All entries are to be retyped without alteration.

##### Data to use #####

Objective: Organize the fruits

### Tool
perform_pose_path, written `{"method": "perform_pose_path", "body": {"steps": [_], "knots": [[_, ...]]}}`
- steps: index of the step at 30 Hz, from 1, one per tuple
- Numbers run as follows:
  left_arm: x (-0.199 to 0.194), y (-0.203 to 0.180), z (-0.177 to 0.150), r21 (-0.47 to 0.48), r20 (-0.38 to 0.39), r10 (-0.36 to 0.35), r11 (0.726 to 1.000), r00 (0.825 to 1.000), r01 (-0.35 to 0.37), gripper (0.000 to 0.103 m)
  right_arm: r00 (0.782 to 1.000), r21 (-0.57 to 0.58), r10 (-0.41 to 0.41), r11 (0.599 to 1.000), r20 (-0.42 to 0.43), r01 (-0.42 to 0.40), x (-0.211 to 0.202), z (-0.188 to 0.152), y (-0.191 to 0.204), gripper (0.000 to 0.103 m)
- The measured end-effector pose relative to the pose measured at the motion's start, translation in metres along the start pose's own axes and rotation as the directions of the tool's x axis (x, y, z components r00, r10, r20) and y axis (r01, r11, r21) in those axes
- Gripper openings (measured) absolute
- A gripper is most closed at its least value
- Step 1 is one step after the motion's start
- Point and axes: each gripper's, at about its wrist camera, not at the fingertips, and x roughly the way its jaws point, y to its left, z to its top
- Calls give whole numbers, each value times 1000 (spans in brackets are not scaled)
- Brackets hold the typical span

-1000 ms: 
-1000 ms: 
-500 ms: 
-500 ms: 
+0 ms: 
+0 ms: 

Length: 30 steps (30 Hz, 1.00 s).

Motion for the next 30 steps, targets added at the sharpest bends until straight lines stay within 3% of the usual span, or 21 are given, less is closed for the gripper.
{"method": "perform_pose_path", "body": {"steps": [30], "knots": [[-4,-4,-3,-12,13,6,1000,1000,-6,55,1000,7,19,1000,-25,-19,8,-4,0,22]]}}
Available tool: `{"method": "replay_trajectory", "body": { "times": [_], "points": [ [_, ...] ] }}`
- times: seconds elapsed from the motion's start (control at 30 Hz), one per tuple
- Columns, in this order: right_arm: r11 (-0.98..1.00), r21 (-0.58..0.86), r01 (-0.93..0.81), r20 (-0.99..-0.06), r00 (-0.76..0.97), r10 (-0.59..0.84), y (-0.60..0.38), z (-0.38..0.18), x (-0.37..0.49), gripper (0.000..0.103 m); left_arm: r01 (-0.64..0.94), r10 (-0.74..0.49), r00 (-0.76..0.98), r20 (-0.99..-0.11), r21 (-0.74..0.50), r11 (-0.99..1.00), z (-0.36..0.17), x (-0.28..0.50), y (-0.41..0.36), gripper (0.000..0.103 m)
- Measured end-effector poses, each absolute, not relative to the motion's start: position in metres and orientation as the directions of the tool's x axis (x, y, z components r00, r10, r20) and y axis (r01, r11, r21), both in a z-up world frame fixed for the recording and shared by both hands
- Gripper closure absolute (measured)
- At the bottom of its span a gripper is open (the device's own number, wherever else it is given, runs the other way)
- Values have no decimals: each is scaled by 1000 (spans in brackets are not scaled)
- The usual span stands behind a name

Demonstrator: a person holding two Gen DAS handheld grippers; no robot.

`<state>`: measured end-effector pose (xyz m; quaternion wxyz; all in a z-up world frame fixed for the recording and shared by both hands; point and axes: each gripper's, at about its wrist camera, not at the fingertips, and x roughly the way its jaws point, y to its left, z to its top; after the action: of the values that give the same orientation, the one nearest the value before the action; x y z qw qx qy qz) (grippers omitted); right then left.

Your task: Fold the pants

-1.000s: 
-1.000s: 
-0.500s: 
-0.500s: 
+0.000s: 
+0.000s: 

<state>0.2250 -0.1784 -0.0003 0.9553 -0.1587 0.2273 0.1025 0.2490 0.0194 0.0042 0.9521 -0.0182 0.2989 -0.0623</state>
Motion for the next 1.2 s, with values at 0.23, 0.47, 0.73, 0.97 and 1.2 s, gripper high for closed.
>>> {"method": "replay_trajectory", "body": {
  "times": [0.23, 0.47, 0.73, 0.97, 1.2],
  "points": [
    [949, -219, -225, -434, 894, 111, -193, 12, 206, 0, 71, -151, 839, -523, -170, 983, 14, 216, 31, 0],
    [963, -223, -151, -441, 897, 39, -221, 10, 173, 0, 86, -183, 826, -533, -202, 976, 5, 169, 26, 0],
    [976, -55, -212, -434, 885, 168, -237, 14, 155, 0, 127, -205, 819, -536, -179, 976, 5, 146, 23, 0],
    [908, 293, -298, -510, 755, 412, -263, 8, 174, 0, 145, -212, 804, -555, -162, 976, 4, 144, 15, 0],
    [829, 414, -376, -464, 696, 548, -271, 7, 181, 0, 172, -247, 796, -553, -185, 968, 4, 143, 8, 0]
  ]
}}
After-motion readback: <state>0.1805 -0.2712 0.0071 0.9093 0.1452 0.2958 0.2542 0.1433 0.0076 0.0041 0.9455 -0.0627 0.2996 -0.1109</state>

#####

▸ **Answer to this exercise**:
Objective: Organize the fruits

### Tool
perform_pose_path, written `{"method": "perform_pose_path", "body": {"steps": [_], "knots": [[_, ...]]}}`
- steps: index of the step at 30 Hz, from 1, one per tuple
- Numbers run as follows:
  left_arm: x (-0.199 to 0.194), y (-0.203 to 0.180), z (-0.177 to 0.150), r21 (-0.47 to 0.48), r20 (-0.38 to 0.39), r10 (-0.36 to 0.35), r11 (0.726 to 1.000), r00 (0.825 to 1.000), r01 (-0.35 to 0.37), gripper (0.000 to 0.103 m)
  right_arm: r00 (0.782 to 1.000), r21 (-0.57 to 0.58), r10 (-0.41 to 0.41), r11 (0.599 to 1.000), r20 (-0.42 to 0.43), r01 (-0.42 to 0.40), x (-0.211 to 0.202), z (-0.188 to 0.152), y (-0.191 to 0.204), gripper (0.000 to 0.103 m)
- The measured end-effector pose relative to the pose measured at the motion's start, translation in metres along the start pose's own axes and rotation as the directions of the tool's x axis (x, y, z components r00, r10, r20) and y axis (r01, r11, r21) in those axes
- Gripper openings (measured) absolute
- A gripper is most closed at its least value
- Step 1 is one step after the motion's start
- Point and axes: each gripper's, at about its wrist camera, not at the fingertips, and x roughly the way its jaws point, y to its left, z to its top
- Calls give whole numbers, each value times 1000 (spans in brackets are not scaled)
- Brackets hold the typical span

-1000 ms: 
-1000 ms: 
-500 ms: 
-500 ms: 
+0 ms: 
+0 ms: 

Length: 30 steps (30 Hz, 1.00 s).

Motion for the next 30 steps, targets added at the sharpest bends until straight lines stay within 3% of the usual span, or 21 are given, less is closed for the gripper.
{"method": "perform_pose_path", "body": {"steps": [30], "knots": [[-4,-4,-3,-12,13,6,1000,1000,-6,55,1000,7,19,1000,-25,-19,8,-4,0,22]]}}
Available tool: `{"method": "replay_trajectory", "body": { "times": [_], "points": [ [_, ...] ] }}`
- times: seconds elapsed from the motion's start (control at 30 Hz), one per tuple
- Columns, in this order: right_arm: r11 (-0.98..1.00), r21 (-0.58..0.86), r01 (-0.93..0.81), r20 (-0.99..-0.06), r00 (-0.76..0.97), r10 (-0.59..0.84), y (-0.60..0.38), z (-0.38..0.18), x (-0.37..0.49), gripper (0.000..0.103 m); left_arm: r01 (-0.64..0.94), r10 (-0.74..0.49), r00 (-0.76..0.98), r20 (-0.99..-0.11), r21 (-0.74..0.50), r11 (-0.99..1.00), z (-0.36..0.17), x (-0.28..0.50), y (-0.41..0.36), gripper (0.000..0.103 m)
- Measured end-effector poses, each absolute, not relative to the motion's start: position in metres and orientation as the directions of the tool's x axis (x, y, z components r00, r10, r20) and y axis (r01, r11, r21), both in a z-up world frame fixed for the recording and shared by both hands
- Gripper closure absolute (measured)
- At the bottom of its span a gripper is open (the device's own number, wherever else it is given, runs the other way)
- Values have no decimals: each is scaled by 1000 (spans in brackets are not scaled)
- The usual span stands behind a name

Demonstrator: a person holding two Gen DAS handheld grippers; no robot.

`<state>`: measured end-effector pose (xyz m; quaternion wxyz; all in a z-up world frame fixed for the recording and shared by both hands; point and axes: each gripper's, at about its wrist camera, not at the fingertips, and x roughly the way its jaws point, y to its left, z to its top; after the action: of the values that give the same orientation, the one nearest the value before the action; x y z qw qx qy qz) (grippers omitted); right then left.

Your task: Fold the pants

-1.000s: 
-1.000s: 
-0.500s: 
-0.500s: 
+0.000s: 
+0.000s: 

<state>0.2250 -0.1784 -0.0003 0.9553 -0.1587 0.2273 0.1025 0.2490 0.0194 0.0042 0.9521 -0.0182 0.2989 -0.0623</state>
Motion for the next 1.2 s, with values at 0.23, 0.47, 0.73, 0.97 and 1.2 s, gripper high for closed.
>>> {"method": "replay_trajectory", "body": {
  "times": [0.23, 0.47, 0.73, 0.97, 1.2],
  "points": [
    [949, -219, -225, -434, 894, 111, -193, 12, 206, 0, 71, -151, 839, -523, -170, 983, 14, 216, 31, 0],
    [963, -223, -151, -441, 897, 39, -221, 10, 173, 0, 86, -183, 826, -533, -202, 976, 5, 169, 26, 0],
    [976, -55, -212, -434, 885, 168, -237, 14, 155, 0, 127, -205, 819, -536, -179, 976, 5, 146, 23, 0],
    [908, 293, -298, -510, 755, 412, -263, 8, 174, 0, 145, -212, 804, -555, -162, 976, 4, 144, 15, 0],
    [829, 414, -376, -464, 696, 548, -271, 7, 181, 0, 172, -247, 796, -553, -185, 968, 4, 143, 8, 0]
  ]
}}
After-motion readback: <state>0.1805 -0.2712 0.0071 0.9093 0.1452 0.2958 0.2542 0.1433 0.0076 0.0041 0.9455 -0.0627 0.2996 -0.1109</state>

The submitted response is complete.